PELA RUA SEM SAÍDA...

Naquela minha manhã algo improvisada e de endereço meio incerto, bem por acaso ali eu me vi aprisionada e mal conseguia manobrar os pneus do meu automóvel que ingriparam no meio fio diante dum retorno a um destino mais conhecido.

Se eu acelerasse pelo meu erro para retornar por aquela direção de tangenciamento da calçada, um planejado cenário a céu aberto seria triturado sob as minhas quatro rodas.

Nao era algo comum de se ver e ali eu ainda tive tempo de observar o todo para cautelosamente manobrar o meu destino.

"Que raios seria aquilo na calçada de terra?"-pensei.

Inacreditavelmente, um enorme sofá de cor marrom parecia ter sido ali abandonado sobre a calçada junto com todo o lixo espalhado, como um paredão imensurável que impedia que o meu trânsito fluísse normalmente pela rua.

Imaginei por frações de segundos quem o teria colocado tão estrategicamente ali, dada a sua enorme dimensão para ser despejado em plena margem duma rua sem saída.

De repente, notei que o cenário não era o de... apenas um sofá. O palco tinha vida.

Da sua intimidade vi sair um coelho branco saltitante , sujo de lama, e dois vira-latas algo sofridos, magricelos, mas que pareciam felizes...simplesmente porque ali gozavam da liberdade do instinto de ao menos existir.

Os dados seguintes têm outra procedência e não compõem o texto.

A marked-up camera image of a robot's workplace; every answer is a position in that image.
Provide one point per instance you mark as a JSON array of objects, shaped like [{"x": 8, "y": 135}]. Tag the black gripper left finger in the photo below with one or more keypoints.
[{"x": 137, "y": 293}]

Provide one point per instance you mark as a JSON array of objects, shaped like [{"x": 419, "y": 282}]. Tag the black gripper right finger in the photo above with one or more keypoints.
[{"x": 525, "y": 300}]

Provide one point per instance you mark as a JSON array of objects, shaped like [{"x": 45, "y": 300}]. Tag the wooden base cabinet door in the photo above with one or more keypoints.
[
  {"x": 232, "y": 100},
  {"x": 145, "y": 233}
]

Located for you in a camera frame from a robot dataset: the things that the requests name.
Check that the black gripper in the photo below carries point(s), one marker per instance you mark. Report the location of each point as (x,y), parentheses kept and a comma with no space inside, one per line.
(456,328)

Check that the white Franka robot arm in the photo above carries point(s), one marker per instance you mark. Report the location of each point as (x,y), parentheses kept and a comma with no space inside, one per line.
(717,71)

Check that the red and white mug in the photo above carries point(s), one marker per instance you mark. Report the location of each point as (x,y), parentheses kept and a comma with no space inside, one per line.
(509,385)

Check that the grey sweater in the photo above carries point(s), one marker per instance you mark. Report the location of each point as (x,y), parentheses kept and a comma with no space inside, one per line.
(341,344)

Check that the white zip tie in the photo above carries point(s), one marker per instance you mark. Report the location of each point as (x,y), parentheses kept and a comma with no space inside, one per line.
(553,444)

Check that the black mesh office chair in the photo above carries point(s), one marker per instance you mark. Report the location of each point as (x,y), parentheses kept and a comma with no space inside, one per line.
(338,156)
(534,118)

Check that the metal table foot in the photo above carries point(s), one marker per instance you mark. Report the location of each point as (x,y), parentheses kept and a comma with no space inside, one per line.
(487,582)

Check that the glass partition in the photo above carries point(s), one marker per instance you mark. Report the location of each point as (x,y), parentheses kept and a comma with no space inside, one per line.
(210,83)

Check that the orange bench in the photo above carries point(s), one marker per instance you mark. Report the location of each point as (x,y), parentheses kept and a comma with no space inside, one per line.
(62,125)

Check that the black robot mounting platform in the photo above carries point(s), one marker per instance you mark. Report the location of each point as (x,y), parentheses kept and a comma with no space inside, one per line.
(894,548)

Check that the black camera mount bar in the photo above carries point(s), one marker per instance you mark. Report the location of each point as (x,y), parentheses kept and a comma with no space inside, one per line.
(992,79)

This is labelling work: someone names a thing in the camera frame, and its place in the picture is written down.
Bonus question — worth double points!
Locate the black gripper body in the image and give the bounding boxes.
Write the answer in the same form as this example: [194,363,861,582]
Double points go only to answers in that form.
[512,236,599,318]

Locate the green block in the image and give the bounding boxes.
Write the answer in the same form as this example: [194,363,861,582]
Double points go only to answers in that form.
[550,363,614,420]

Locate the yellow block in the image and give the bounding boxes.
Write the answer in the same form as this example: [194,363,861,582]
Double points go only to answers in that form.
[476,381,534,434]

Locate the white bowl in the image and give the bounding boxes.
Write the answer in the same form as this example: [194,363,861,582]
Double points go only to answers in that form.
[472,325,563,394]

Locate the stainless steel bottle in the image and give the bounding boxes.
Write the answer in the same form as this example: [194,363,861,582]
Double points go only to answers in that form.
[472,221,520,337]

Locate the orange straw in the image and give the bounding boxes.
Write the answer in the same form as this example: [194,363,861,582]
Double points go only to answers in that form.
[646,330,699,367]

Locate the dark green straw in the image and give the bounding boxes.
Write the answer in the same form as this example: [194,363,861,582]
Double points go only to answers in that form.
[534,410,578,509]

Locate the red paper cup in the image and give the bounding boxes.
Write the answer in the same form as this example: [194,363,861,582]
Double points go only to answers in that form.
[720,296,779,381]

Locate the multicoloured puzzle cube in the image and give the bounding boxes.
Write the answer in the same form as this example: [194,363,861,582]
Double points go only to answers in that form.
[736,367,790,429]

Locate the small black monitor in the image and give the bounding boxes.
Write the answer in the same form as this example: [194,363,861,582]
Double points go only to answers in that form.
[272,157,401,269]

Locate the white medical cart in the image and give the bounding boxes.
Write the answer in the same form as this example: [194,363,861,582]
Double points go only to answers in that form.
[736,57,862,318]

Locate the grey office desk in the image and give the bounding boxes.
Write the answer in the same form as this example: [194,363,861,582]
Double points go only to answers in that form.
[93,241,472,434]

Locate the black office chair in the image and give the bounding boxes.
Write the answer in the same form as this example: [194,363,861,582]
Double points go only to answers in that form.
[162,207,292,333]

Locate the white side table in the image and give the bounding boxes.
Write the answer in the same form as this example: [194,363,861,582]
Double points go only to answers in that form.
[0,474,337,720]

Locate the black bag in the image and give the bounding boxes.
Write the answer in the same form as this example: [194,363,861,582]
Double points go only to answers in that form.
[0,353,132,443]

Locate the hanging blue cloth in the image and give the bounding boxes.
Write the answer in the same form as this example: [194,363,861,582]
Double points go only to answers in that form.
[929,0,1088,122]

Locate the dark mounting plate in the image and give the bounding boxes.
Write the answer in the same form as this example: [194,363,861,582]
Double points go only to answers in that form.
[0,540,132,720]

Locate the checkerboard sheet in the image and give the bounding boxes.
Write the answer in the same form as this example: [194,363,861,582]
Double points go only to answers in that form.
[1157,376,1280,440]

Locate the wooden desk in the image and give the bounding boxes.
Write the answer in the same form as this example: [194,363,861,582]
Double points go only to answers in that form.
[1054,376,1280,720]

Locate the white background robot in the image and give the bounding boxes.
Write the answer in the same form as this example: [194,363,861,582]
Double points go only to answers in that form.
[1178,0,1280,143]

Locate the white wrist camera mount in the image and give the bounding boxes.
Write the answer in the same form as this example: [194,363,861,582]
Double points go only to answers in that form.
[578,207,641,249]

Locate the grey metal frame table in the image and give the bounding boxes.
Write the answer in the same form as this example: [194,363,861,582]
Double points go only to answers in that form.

Logo atrás deles, quatro crianças "pequeninas em escada cronológica de vida " sairam da tenda armada atrás do sofá, a puxarem a saia da mãe que trazia mais alguém dentro do seu ventre, alguém prestes a pular para fora da barriga, todavia, para dentro da tão triste realidade daquele relento.

Mastigavam algo que me pareceu pão endurecido e deixavam as migalhas rastrearem uma pista de desjejum tardio, disputadas pelas pombas.

Dependurada nas "paredes" do sofá uma pequena gaiola enferrujada de chuva ácida balançava o seu morador, a tamborilar sob o braço duma carroça de reciclagem um ritmo que variava com o soprar do vento, numa melancólica harmonia tênue do canto de um só passarinho, depenado e bem descolorido.

Aquela sinfonia perdida mais parecia um agonizante piar de fome.

De súbito, um homem franzino de barba ainda bem negra e comprida, que acabara de acordar para a mesma vida de sempre, bocejou ruidosamente olhando par o céu.

Manobrei a direção entre eles, com todo cuidado, pisei em ovos pelo terreno que margeava o asfalto e tomei um destino de meditação a lhes pedir desculpas pelas invasão daquele lar construído no alicerce dum sofá.

"Ô Moça, cê tem um real pra mim?" me gritou uma das crianças.

Fiquei triste ao perceber que nem a melhor das esmolas lhes mudaria aquele destino tão precocemente selado.

De fato, aquilo tudo não era apenas um sofá, e mais que isso, aquela rua era apenas uma a mais das tantas ruas sem saída por dentro das cidades...que sequer buscam por destinos mais promissores.

Por aqui, nunca houve tantas ruas sem saída...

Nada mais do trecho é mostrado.